Lee paid in the neighborhood of three million dollars for the property. That sounds like a fortune but, since Lee was donating the land and building to his own nonprofit organization, he’d given himself a terrific tax writeoff. Another half million went to renovating the space. In addition to the museum, it would also hold Liberace’s antique store—to be replaced in a few years by Liberace’s restaurant, the Tivoli Gardens—and a Liberace gift shop that sold the same things as the concession booths.

When the renovation was well under way, Lee and I went through all his houses systematically, picking items to put in the museum. First, of course, there were costumes he could no longer wear. Then there were paste replicas of his enormously valuable jewelry collection. Over the years the jewelry, like the pianos and the cars, had become Liberace trademarks. I can still hear him saying, when asked how he could play the piano with so many huge rings on his fingers, “Very well indeed!”
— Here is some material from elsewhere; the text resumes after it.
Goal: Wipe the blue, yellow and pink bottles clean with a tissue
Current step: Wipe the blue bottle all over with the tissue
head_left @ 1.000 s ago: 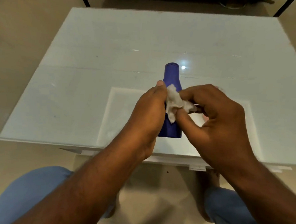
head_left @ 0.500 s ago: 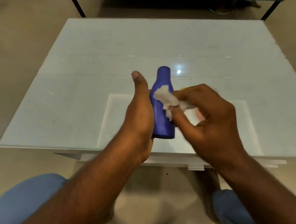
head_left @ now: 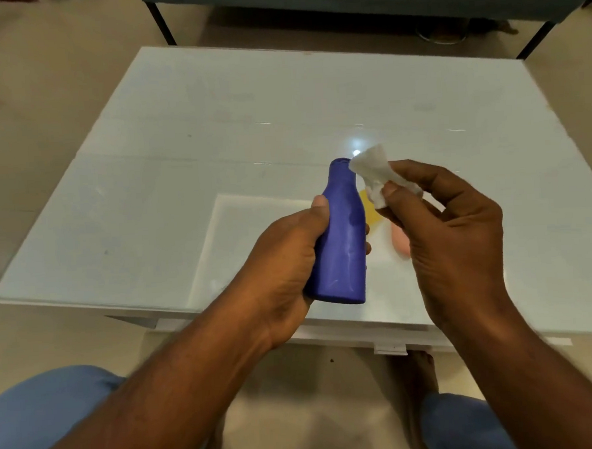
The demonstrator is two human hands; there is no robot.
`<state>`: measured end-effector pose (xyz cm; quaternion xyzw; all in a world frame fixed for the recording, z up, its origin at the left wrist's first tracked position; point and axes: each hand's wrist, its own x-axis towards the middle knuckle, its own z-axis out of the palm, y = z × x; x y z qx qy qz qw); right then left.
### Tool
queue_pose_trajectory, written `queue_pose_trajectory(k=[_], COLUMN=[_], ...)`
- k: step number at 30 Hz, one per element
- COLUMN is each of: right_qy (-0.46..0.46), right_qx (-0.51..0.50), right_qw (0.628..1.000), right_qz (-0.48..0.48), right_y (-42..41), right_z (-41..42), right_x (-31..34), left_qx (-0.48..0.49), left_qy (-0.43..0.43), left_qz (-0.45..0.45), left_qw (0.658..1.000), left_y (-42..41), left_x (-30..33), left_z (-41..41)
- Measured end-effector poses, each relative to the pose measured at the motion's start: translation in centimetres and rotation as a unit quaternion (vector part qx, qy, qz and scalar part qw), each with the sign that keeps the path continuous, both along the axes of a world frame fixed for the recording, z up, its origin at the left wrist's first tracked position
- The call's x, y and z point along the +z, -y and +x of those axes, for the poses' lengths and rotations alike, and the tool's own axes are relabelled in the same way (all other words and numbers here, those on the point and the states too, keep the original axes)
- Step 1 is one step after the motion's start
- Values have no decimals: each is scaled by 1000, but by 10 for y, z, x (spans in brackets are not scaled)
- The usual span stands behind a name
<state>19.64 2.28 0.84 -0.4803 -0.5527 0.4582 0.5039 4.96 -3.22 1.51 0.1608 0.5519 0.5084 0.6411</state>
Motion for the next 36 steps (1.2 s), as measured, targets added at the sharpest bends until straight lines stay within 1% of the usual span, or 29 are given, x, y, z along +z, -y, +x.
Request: queue_pose_trajectory(k=[2,3,5,6,8,10,12,14,16,19,20,22,24,25,26,29,30,32,36], right_qy=[3,21,91,141,218,241,268,305,311,245,233,234,259,274,287,304,309,318,324], right_qx=[16,29,65,80,92,100,114,144,156,91,64,31,31,41,48,59,65,82,145], right_qw=[1000,999,986,972,941,925,904,886,888,925,930,927,914,906,899,888,884,876,866], right_qz=[15,40,121,168,241,278,312,319,301,275,276,290,312,321,327,341,346,353,353], right_y=[0,0,1,2,6,13,23,34,38,26,20,11,9,10,11,16,19,25,28], right_z=[0,0,3,4,4,1,-4,-6,-5,0,1,3,1,-1,-5,-12,-14,-14,-7], right_x=[-4,-5,-9,-12,-17,-21,-23,-25,-26,-18,-14,-10,-14,-18,-22,-28,-26,-23,-23], left_qx=[-4,-10,-25,-22,18,68,95,103,106,85,72,37,-1,-7,2,63,76,88,93], left_qy=[-32,-53,-87,-94,-73,-38,-43,-68,-91,-120,-131,-156,-185,-185,-165,-25,-2,-3,-67], left_qz=[8,17,38,45,48,48,52,55,52,38,35,37,53,58,58,28,23,12,-15], left_qw=[999,998,995,994,996,996,993,991,989,988,988,986,981,981,985,997,997,996,993], left_y=[-1,-1,-1,-1,-3,-6,-10,-12,-12,-10,-8,-4,-2,-1,0,0,-1,-2,-5], left_x=[-3,-4,-6,-7,-7,-4,-2,-1,-2,-4,-4,-5,-7,-9,-10,-8,-8,-10,-13], left_z=[-1,-2,-4,-5,-7,-10,-15,-20,-22,-20,-19,-14,-9,-7,-6,-5,-5,-5,-8])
Many of Lee’s cars, including the piano-key station wagon, the patriotically custom-painted red, white, and blue Rolls, the Auburn he used in the act, his first limousine, his ’57 T-Bird, would also be on display in the museum. Many of the things Lee had been unable to part with, though they crowded even his vast homes, were slated for the museum. We stayed up three nights straight just going through the Vegas house, and the task had to be repeated in all the other homes. Rare antiques were slated for permanent exhibit as well as some of Lee’s more unusual pianos. He had one that had reputedly belonged to Chopin and another that was supposed to have been played by Liszt, which Lee said gave him goose bumps to play. The value of each of the items was duly noted and added to the figure to be written off Lee’s taxes.

Lee was in seventh heaven all the while. He’d managed to have his cake and eat it too. First, his ego got a maximum stroking by the creation of a museum devoted to him. Second, he was actually going to help a lot of gifted kids. Third, he’d finally found a place for all the stuff he’d been accumulating. Fourth, as the vans began taking major items from each of his properties, the gaping holes they left created a need to buy new things. Fifth—but far from last—Lee had the tax shelter to end all tax shelters.